Quelle est la contribution des religieux en matière de réconciliation dans le monde d’aujourd’hui ? À ce propos je parle volontiers de « travail de réconciliation », comme on parle de travail d’enfantement, car la réconciliation avec les autres, avec soi-même et avec Dieu est l’objet d’un travail soutenu, progressif, laborieux qui requiert toutes les attentions et toutes les énergies. Ce processus est à vivre aujourd’hui, comme d’ailleurs nous est donnée à vivre aujourd’hui la grâce de notre baptême ou la vocation spécifique qui est propre à chacun. Le présent – son nom le dit bien – est le seul lieu donné à notre liberté, offert à notre engagement.
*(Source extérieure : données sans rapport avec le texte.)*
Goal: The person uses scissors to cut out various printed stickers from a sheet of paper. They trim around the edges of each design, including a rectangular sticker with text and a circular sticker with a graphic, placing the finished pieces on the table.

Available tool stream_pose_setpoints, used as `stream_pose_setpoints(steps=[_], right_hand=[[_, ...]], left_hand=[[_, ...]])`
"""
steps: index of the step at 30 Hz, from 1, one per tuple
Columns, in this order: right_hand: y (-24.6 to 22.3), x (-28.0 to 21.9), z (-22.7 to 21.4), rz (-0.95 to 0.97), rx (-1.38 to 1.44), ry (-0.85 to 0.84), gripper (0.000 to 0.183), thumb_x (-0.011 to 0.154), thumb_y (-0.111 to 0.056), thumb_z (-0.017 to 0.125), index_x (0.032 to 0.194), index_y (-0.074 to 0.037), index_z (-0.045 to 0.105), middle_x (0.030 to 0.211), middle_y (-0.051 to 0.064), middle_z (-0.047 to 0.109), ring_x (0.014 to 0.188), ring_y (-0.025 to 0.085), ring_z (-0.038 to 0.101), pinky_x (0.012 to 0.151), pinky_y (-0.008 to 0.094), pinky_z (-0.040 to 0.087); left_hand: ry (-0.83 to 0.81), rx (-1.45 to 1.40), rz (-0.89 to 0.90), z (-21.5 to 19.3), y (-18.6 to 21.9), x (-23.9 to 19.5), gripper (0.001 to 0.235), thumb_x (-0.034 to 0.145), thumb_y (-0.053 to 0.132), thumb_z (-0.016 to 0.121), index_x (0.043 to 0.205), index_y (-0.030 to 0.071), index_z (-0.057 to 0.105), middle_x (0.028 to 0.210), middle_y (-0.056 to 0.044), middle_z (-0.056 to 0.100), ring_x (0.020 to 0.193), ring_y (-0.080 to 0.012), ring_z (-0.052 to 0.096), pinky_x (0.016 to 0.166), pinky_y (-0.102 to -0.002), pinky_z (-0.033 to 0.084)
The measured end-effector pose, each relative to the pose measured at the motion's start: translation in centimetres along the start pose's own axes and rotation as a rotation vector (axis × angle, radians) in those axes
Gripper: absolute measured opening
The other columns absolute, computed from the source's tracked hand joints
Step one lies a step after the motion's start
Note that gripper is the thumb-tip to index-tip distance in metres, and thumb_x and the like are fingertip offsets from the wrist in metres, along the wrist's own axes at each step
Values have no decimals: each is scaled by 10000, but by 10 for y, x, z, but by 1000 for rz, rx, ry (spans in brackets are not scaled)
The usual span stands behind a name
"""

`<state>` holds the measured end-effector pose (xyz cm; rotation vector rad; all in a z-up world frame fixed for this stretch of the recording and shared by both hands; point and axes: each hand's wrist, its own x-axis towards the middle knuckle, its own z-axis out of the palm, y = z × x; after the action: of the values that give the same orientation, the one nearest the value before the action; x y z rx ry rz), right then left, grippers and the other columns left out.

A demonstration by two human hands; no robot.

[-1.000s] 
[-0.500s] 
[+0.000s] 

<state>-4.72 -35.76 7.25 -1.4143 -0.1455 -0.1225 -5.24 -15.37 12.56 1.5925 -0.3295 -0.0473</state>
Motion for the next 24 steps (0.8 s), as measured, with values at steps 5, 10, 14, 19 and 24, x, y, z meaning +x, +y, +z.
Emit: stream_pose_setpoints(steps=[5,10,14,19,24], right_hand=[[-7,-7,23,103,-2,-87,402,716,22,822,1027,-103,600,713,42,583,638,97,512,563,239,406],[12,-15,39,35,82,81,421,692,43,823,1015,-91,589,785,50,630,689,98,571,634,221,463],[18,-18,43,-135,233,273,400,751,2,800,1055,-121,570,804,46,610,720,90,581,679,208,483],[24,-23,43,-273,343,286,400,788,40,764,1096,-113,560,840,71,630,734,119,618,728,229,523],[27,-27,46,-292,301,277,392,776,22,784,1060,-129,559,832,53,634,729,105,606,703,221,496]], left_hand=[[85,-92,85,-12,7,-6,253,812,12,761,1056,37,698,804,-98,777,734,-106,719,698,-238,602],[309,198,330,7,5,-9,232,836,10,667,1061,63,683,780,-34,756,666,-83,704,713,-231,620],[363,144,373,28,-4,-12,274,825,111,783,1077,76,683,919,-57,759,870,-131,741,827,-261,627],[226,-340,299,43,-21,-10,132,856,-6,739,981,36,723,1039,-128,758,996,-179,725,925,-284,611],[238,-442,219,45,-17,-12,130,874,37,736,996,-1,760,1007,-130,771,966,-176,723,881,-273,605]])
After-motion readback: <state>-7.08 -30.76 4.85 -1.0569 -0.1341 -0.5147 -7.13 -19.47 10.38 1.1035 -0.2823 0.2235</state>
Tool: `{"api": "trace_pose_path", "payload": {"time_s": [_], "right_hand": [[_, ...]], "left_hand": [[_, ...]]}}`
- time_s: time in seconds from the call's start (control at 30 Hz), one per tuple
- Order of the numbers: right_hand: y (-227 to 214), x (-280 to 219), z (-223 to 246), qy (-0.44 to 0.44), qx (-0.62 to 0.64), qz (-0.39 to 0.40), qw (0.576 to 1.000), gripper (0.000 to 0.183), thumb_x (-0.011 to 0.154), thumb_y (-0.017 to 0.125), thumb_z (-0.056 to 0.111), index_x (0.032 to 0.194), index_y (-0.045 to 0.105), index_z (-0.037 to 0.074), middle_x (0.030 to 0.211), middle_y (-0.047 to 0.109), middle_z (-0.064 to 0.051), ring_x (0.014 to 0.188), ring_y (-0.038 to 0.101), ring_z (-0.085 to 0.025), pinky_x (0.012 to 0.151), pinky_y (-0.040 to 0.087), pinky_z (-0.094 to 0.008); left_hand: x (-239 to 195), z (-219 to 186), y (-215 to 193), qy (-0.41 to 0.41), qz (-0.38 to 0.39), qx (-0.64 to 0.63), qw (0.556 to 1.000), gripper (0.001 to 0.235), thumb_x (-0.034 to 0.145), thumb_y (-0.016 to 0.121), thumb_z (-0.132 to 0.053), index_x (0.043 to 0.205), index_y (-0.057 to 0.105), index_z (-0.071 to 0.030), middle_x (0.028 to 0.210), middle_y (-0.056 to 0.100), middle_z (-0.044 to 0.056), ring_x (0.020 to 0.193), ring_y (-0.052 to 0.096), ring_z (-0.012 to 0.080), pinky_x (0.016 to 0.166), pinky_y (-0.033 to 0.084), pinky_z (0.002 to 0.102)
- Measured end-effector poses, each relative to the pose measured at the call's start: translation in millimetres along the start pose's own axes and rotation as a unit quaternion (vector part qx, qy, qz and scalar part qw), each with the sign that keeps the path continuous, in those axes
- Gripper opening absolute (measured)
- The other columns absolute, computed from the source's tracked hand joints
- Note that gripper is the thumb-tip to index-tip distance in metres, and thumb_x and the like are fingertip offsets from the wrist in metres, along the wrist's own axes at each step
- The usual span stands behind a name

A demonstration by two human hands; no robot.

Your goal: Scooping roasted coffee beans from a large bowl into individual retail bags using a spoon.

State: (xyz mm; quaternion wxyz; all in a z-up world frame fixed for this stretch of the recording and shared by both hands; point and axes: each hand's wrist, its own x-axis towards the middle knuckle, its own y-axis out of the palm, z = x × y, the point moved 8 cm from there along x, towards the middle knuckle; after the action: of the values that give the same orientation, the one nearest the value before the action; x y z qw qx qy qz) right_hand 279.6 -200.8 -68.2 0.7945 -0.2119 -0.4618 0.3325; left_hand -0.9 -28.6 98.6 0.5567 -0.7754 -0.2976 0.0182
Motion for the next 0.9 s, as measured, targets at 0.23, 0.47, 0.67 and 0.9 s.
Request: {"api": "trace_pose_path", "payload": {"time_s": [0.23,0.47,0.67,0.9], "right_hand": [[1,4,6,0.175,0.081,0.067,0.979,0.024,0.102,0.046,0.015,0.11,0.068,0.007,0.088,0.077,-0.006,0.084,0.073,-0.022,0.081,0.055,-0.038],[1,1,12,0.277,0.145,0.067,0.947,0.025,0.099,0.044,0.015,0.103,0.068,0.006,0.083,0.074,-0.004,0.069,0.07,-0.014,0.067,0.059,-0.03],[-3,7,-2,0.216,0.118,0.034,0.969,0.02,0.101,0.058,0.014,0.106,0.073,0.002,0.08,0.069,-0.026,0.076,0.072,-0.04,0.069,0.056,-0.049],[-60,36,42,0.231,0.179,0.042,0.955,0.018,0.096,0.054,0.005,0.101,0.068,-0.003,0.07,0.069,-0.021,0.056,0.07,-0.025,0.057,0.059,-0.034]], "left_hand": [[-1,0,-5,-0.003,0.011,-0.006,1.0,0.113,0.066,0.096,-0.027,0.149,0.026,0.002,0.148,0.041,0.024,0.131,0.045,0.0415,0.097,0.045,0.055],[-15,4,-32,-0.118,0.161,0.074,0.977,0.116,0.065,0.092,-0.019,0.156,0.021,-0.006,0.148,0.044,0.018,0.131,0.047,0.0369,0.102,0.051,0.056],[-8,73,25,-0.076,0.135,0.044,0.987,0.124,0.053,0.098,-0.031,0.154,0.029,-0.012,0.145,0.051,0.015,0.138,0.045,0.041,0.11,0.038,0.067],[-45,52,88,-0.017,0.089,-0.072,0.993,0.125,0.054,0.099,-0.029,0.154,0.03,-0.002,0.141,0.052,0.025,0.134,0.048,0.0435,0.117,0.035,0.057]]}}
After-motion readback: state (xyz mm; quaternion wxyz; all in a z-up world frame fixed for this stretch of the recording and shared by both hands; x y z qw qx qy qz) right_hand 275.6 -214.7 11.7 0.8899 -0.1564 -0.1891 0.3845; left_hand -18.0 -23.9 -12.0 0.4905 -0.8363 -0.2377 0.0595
De prime abord opaque — parce qu’il est chargé de l’héritage du passé dont on a du mal à démêler les tenants et les aboutissants — le présent peut devenir lumineux par ses germinations discrètes et ses croissances lentes dont nous ne prenons pas toujours la mesure. Mais il recèle aussi l’incertitude qui nous fait peur et parfois nous paralyse. Celle-ci doit être prise en compte, sereinement. Il faut la travailler. De toute évidence, l’incertitude nous fait éprouver notre pauvreté, notre démaîtrise. Celle-ci est proprement pascale si nous la vivons à la suite du Christ dans la foulée de notre baptême et par la profession des conseils évangéliques au sein d’un institut. Il s’agit de perdre pour gagner, de mourir pour vivre. Ne sommes-nous pas déjà habitués par notre existence chrétienne, du moins en principe, à cette logique pascale ? Elle découle de l’oeuvre de réconciliation opérée par le Christ. Le mystère de notre réconciliation (est) rejoint (par) celui de la croix (cf. Ep 2, 16) et du « grand amour » dont nous avons été aimés (Ep 2, 4). Dieu, le premier, nous a aimés (1 Jn 4, 19). La réconciliation est d’abord un don à accueillir, une grâce à recevoir autant qu’une tâche à réaliser, une oeuvre à accomplir.